WORK ITEM:
Of all the lines in the entries, how many carry the word "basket"? The reply is that number and no more.

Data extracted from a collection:
————
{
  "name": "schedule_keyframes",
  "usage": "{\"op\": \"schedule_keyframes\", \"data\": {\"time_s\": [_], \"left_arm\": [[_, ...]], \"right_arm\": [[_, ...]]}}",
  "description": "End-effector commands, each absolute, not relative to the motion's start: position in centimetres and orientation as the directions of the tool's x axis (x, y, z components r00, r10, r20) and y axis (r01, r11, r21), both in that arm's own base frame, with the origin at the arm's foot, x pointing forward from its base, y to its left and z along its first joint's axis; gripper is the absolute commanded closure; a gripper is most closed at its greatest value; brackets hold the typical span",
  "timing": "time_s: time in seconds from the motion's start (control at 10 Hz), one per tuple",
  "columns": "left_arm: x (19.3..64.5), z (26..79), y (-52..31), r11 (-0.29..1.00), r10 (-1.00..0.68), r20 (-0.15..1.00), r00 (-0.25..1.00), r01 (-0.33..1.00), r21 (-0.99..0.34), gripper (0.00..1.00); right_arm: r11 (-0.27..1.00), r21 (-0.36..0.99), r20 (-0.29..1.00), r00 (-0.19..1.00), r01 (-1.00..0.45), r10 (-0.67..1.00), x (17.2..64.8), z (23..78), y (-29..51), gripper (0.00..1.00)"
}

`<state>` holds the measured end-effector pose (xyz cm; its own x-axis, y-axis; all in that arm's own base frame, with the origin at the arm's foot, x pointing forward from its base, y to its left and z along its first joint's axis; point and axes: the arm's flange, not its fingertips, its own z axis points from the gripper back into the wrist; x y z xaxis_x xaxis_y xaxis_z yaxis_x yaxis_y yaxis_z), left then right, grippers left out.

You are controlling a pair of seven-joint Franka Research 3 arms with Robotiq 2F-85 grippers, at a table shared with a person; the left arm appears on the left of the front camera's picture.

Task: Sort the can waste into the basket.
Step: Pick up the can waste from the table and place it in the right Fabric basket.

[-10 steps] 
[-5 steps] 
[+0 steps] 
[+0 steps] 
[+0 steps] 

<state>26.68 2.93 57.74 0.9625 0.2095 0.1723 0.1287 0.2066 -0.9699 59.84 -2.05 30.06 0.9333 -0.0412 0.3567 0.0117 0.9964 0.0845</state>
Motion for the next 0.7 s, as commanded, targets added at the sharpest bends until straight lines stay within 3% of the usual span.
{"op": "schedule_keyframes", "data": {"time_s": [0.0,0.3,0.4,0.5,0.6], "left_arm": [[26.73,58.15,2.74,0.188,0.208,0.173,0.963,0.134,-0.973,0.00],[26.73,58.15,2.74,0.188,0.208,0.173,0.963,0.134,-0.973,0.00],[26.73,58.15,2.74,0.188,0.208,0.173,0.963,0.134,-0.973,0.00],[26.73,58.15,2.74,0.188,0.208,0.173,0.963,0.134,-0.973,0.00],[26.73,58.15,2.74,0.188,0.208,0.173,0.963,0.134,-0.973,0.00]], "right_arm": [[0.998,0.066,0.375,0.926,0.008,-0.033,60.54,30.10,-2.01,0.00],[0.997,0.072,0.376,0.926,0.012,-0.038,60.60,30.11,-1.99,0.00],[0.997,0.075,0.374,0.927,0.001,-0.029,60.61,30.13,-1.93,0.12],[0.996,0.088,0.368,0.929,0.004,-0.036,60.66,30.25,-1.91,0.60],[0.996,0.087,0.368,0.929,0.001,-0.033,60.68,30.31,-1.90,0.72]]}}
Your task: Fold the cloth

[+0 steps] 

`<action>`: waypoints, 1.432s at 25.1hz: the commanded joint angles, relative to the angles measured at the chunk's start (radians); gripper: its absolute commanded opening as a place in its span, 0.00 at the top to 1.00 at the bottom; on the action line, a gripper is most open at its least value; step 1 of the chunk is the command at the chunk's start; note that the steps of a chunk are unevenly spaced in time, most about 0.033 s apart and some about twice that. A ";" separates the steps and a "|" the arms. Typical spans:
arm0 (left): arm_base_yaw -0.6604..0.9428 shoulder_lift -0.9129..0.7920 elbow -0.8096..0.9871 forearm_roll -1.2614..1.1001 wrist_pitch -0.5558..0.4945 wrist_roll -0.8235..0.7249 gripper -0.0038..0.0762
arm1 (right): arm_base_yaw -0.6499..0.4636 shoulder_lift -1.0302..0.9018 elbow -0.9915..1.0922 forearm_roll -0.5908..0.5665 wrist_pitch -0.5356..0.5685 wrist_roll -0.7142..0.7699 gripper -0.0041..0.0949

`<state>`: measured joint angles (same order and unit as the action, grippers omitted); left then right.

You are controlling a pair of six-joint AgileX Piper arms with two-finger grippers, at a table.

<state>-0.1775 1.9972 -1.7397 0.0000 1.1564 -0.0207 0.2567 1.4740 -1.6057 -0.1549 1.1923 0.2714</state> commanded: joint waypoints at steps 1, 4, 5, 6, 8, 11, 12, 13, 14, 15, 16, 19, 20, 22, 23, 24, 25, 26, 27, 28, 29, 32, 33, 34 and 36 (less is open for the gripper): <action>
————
RESPONSE AREA:
2